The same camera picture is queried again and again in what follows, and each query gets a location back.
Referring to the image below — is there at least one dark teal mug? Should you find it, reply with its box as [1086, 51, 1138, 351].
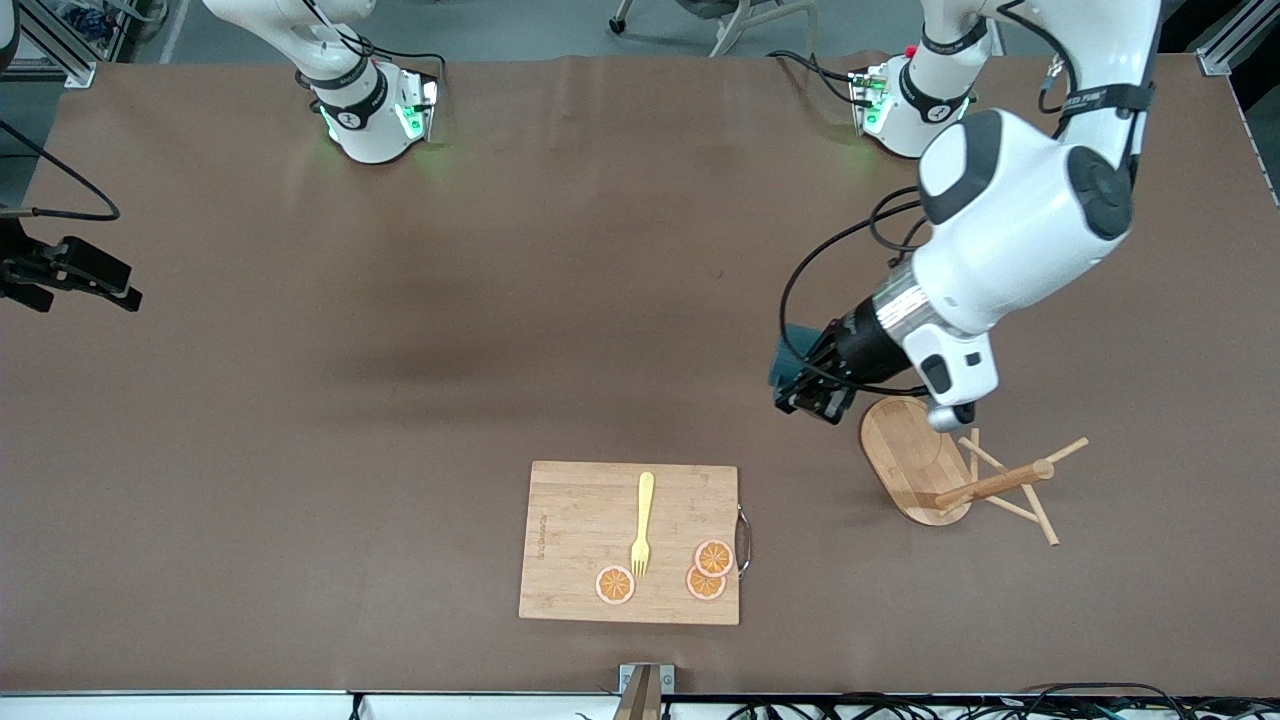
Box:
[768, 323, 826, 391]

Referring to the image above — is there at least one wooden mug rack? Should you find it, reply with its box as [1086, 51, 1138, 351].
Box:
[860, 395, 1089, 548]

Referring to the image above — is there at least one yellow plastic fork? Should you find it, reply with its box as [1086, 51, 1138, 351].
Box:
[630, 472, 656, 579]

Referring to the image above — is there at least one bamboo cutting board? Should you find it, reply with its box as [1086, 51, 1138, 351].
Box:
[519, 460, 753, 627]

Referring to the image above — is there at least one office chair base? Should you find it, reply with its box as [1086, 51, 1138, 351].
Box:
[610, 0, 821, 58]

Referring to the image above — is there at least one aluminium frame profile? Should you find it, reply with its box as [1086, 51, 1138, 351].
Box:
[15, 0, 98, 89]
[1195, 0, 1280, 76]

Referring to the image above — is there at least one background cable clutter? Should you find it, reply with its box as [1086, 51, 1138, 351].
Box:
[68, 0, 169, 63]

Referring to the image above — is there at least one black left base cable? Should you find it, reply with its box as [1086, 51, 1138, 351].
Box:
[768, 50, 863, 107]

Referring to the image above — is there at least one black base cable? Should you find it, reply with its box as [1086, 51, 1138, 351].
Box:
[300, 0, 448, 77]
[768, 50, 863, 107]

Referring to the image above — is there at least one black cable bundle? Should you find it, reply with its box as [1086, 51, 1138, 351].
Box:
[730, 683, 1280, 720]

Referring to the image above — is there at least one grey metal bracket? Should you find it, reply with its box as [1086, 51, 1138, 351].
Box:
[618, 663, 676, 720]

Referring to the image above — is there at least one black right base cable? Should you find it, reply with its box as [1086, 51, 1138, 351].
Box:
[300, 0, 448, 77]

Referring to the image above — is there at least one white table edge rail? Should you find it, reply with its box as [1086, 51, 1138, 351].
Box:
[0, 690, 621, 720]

☆ ☆ ☆ ☆ ☆

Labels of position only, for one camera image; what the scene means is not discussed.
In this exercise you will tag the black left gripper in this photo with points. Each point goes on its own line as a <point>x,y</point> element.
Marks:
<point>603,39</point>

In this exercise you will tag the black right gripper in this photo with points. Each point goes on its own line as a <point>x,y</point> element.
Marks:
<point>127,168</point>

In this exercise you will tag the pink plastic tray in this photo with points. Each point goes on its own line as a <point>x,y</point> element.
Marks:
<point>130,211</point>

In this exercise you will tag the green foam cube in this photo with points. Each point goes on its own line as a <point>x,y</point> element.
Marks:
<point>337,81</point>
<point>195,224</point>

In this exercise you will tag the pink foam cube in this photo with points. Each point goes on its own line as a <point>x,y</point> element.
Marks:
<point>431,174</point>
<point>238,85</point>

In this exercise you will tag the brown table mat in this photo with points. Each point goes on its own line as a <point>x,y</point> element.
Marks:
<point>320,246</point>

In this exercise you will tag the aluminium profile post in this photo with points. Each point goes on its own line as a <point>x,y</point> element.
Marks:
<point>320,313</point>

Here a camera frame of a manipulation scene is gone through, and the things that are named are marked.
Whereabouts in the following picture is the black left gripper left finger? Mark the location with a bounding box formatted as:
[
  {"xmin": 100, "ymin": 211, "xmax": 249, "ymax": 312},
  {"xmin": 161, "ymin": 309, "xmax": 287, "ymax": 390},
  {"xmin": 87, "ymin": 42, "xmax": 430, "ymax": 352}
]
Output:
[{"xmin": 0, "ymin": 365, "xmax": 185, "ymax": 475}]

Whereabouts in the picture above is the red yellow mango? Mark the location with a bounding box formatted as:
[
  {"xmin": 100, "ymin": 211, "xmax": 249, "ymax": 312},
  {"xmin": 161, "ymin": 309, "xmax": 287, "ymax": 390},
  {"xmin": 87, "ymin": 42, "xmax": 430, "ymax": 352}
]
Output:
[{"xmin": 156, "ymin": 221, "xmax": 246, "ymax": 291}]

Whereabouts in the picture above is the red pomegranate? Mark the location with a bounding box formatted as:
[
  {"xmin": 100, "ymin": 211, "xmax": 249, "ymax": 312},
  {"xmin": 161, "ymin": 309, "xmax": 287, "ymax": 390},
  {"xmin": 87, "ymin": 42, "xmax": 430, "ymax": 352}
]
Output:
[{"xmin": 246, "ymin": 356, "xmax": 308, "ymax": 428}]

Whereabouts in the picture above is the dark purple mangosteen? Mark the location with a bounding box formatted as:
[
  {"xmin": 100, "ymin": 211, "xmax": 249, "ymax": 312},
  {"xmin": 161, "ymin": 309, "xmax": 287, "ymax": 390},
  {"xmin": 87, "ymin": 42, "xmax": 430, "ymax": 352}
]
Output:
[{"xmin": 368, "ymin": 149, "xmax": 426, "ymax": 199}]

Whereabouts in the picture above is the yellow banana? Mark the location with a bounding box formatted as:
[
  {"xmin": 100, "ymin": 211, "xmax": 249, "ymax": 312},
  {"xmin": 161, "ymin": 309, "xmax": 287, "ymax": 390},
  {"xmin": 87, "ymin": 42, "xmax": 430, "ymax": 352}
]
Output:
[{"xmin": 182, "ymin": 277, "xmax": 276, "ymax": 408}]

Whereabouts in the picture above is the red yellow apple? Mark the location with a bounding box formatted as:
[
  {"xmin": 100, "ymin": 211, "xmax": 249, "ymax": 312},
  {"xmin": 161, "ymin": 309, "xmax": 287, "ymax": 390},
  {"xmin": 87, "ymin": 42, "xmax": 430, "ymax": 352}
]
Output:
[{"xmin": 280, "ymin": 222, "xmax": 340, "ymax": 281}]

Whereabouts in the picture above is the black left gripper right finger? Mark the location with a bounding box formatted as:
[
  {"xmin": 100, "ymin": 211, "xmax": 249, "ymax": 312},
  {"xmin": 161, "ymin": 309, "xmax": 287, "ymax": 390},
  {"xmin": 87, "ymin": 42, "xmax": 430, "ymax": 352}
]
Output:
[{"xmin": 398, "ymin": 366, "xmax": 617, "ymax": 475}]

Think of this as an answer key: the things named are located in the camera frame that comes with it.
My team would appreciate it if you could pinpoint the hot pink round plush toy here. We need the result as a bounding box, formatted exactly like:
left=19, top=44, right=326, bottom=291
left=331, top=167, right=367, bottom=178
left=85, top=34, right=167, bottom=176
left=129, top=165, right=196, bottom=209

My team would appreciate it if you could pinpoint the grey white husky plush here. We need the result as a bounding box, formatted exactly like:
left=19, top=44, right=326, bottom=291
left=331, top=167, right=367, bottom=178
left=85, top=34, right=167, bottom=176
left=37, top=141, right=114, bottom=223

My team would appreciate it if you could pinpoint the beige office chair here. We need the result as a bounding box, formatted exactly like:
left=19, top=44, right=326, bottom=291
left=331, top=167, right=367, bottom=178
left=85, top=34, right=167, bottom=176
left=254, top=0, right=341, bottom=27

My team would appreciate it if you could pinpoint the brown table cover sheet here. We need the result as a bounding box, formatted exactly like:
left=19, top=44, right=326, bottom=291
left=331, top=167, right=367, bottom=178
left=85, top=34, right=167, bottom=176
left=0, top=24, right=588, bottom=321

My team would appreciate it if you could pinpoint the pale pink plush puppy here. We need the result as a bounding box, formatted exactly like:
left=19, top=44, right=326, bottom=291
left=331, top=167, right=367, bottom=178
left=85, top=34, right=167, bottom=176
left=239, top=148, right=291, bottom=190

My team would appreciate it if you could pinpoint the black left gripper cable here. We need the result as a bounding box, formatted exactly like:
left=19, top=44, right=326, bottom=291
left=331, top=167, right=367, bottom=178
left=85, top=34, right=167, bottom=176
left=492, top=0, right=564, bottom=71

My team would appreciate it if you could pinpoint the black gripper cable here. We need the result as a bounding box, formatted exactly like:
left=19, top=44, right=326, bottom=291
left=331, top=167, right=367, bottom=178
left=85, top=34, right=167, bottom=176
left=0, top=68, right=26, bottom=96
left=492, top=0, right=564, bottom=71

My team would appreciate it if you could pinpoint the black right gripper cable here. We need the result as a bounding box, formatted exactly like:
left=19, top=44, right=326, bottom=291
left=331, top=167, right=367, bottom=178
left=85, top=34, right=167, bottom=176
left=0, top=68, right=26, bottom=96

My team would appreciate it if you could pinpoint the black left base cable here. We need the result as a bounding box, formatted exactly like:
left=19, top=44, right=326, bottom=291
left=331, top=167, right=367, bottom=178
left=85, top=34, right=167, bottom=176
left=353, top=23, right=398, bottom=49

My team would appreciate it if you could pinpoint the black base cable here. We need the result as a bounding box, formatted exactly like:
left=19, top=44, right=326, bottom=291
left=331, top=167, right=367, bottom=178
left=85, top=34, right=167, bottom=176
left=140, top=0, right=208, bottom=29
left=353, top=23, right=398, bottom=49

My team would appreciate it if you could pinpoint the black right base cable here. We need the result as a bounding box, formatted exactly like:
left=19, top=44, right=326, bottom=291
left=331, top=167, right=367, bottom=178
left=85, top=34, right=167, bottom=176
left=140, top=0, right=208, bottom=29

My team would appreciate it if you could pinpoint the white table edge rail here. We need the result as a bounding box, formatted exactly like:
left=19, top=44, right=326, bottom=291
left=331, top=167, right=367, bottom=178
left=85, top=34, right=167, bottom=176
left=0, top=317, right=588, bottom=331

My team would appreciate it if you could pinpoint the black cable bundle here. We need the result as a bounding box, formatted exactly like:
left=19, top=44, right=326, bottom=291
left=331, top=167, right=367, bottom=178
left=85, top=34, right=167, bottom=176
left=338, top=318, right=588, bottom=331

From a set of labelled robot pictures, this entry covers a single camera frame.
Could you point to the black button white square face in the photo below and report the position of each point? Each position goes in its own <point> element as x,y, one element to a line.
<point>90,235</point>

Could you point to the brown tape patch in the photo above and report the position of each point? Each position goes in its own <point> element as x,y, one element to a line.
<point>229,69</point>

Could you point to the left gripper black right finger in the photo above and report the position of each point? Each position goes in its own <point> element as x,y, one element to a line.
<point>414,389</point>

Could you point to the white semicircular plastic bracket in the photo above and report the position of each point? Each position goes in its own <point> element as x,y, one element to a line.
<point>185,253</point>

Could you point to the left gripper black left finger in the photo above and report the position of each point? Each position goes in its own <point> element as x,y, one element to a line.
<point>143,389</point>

☆ ☆ ☆ ☆ ☆

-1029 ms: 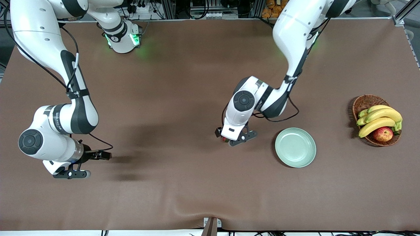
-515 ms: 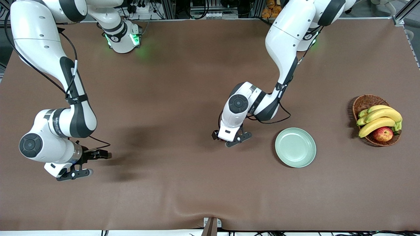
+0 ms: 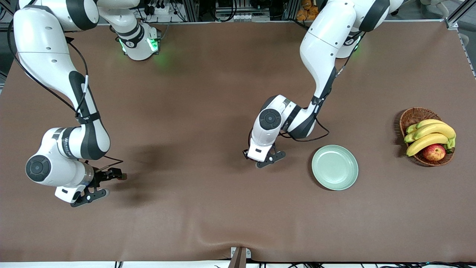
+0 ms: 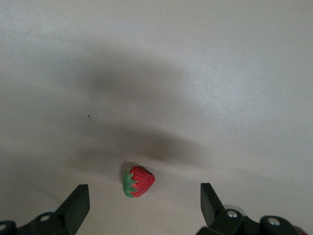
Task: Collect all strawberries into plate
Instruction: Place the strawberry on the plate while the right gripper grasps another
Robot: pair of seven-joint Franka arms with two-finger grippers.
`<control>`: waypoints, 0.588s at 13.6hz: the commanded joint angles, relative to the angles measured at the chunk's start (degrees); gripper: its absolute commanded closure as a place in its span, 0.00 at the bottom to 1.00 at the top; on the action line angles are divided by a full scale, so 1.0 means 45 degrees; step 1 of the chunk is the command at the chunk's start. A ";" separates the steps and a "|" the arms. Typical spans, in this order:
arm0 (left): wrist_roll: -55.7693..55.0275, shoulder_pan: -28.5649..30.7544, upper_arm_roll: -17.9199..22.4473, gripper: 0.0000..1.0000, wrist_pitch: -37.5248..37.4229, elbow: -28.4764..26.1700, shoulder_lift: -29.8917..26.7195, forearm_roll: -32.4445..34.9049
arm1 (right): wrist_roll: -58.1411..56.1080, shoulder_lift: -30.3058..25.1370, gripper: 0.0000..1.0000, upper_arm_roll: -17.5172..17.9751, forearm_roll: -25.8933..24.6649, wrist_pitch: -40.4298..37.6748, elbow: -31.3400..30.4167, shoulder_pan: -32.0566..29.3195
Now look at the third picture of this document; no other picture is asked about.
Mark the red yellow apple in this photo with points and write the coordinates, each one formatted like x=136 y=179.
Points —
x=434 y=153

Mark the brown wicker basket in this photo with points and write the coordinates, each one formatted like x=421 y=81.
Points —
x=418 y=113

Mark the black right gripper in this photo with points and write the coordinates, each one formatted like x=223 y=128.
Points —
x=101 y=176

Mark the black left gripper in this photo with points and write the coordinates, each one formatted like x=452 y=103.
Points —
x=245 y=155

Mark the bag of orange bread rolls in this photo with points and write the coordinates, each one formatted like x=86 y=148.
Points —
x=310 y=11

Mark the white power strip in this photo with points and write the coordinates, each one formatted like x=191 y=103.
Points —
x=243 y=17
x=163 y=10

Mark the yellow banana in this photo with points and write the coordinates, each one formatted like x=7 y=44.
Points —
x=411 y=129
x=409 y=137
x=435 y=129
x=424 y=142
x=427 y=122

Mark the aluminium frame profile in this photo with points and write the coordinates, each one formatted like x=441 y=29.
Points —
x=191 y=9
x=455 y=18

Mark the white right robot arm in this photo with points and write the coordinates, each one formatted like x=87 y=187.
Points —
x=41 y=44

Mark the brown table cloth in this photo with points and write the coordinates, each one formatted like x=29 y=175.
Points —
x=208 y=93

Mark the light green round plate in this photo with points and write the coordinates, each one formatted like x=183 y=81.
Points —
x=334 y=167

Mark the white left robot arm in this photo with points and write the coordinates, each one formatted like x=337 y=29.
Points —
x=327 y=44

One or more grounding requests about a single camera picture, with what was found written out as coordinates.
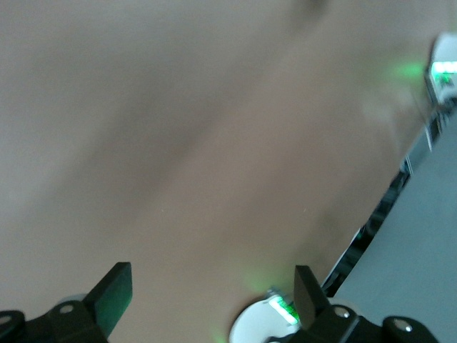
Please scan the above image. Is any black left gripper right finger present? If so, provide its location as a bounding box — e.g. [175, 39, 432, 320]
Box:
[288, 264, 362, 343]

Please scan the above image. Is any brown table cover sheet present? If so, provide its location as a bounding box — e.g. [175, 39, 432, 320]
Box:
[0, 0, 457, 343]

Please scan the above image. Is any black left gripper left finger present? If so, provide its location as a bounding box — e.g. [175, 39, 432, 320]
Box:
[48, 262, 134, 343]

☆ ☆ ☆ ☆ ☆

*PROBLEM DESCRIPTION*.
In the listing above, locate the line with "Mark the red" and the line with "Mark the black right", then extract exactly those lines and every line between them, and nothing more.

*ANSWER TO THIS TASK*.
Mark the red yellow apple in this photo with points and write the coordinates, each one formatted like x=136 y=179.
Points —
x=434 y=153

Mark the brown wicker basket in this photo with points and write the coordinates, each one formatted like x=421 y=81.
Points —
x=418 y=113

Mark the black right gripper in this photo with points and write the coordinates, each one formatted like x=223 y=128.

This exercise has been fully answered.